Assignment
Reproduce verbatim the lines of the material below, starting at the line with "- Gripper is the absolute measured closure" and ending at the line with "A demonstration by", both inclusive; skip the rest.
Excerpted data: Begin
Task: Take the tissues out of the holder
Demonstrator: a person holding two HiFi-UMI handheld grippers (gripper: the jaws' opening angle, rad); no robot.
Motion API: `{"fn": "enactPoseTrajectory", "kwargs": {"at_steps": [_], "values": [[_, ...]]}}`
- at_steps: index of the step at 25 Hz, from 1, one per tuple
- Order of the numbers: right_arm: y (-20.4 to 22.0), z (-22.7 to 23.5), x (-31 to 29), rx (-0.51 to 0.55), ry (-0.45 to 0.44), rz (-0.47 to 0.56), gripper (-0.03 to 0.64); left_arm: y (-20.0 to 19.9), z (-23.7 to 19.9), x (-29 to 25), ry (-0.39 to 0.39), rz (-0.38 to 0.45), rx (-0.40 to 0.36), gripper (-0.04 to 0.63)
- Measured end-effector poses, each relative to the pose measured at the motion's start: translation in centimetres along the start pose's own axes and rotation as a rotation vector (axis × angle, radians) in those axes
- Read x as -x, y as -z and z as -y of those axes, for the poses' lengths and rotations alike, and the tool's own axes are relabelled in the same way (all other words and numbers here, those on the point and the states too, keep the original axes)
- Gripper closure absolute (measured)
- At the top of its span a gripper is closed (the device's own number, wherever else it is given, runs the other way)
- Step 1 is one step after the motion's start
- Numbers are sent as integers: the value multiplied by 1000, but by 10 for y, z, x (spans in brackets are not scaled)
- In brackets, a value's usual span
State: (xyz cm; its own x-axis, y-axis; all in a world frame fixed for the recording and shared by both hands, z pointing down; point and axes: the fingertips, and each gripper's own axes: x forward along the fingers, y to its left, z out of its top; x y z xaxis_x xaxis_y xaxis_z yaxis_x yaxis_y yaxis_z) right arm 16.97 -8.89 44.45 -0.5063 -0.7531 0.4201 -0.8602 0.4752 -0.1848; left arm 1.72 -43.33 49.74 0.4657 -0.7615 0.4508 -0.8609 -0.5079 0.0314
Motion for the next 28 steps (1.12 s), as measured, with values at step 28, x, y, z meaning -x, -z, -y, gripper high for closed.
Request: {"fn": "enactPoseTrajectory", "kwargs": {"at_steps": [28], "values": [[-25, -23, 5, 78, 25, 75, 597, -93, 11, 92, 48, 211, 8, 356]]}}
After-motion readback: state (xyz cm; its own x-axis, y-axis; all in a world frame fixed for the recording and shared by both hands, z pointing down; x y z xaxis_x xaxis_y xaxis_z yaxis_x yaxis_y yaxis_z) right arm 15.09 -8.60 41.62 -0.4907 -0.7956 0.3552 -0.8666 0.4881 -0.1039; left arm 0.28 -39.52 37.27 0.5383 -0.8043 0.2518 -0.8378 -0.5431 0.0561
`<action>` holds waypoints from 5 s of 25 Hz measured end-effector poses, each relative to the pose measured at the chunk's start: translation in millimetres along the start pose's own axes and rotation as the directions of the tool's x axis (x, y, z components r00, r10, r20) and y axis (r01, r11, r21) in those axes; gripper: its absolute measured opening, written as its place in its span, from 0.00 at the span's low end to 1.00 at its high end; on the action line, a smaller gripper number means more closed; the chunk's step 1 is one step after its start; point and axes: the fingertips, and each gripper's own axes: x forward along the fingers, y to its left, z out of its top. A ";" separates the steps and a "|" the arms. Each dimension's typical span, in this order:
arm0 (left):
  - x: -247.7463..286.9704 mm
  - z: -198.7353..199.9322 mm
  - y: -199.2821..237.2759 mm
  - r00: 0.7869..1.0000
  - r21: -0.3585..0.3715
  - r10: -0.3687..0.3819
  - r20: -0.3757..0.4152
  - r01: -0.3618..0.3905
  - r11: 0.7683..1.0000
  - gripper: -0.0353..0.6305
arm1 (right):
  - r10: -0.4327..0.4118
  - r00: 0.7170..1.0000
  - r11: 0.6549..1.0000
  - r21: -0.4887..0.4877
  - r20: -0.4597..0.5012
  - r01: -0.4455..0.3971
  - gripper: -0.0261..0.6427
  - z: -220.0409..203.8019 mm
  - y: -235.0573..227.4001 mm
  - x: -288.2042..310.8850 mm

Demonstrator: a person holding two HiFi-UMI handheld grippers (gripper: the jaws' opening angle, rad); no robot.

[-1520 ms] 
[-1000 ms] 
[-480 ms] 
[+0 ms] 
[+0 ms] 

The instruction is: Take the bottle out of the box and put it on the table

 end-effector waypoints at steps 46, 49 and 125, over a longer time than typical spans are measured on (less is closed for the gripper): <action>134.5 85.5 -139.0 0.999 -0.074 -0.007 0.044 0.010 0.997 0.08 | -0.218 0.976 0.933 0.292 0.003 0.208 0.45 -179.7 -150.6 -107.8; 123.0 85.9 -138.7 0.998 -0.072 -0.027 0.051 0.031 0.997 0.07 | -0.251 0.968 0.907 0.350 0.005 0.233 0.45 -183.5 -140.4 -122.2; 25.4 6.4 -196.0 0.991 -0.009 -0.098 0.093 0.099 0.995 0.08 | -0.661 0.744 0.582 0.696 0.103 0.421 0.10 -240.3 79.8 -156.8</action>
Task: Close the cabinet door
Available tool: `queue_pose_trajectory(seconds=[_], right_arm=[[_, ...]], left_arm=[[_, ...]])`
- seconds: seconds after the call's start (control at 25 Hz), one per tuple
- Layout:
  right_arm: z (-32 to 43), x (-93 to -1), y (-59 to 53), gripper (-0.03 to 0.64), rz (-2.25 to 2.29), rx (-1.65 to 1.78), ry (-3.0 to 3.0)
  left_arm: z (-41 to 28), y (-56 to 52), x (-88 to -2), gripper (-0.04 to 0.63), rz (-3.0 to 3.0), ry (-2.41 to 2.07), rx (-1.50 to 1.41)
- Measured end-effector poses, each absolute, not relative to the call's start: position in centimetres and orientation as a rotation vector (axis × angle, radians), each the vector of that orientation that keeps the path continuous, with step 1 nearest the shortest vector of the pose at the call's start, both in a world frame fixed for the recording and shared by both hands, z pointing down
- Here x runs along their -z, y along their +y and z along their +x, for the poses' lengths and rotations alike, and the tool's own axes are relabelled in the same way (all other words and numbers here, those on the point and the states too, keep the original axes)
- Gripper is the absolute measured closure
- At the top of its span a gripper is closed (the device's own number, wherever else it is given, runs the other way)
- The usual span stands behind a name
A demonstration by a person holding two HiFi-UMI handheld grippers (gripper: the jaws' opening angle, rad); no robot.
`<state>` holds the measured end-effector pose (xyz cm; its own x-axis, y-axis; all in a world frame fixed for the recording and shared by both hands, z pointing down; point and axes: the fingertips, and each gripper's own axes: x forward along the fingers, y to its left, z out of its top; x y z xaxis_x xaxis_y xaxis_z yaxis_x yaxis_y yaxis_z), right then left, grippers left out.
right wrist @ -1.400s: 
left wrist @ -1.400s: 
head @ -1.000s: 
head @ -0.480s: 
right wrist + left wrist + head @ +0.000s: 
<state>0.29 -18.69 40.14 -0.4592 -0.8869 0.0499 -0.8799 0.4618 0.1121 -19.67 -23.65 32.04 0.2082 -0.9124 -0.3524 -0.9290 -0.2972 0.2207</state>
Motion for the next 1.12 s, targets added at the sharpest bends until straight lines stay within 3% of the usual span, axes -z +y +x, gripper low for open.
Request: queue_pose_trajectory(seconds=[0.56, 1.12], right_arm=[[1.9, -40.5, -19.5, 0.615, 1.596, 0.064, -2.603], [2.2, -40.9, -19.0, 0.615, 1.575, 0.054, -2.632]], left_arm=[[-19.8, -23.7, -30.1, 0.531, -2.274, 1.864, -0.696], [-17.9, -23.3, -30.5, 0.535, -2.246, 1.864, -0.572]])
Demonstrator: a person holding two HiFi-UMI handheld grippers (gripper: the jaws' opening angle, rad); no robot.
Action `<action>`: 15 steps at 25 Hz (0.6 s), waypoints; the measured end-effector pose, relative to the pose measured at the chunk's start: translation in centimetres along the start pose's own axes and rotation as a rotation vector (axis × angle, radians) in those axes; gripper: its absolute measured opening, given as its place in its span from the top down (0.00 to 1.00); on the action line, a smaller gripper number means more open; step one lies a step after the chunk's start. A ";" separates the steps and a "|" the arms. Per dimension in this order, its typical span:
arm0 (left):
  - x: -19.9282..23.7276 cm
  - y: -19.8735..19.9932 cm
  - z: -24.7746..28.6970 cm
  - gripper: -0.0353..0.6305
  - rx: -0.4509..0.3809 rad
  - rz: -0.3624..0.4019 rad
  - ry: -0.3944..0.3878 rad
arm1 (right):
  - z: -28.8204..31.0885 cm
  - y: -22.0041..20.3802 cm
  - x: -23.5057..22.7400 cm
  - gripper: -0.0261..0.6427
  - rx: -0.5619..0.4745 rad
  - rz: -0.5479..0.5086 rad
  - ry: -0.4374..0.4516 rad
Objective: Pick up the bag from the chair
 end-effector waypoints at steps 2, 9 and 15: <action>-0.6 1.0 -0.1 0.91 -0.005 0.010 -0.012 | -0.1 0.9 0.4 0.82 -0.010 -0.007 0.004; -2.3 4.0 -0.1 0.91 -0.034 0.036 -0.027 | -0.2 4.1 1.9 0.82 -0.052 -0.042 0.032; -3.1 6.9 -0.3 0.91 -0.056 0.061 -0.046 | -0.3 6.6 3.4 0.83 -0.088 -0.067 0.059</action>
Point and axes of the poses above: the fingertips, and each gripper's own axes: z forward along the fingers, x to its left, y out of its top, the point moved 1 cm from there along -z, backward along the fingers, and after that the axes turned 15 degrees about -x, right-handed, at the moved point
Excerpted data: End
Finished task
- Gripper is the absolute measured closure
- At the top of its span a gripper is closed (the device's own number, wherever else it is given, runs the other way)
- The usual span stands behind a name
A demonstration by a person holding two HiFi-UMI handheld grippers (gripper: the jaws' opening angle, rad); no robot.

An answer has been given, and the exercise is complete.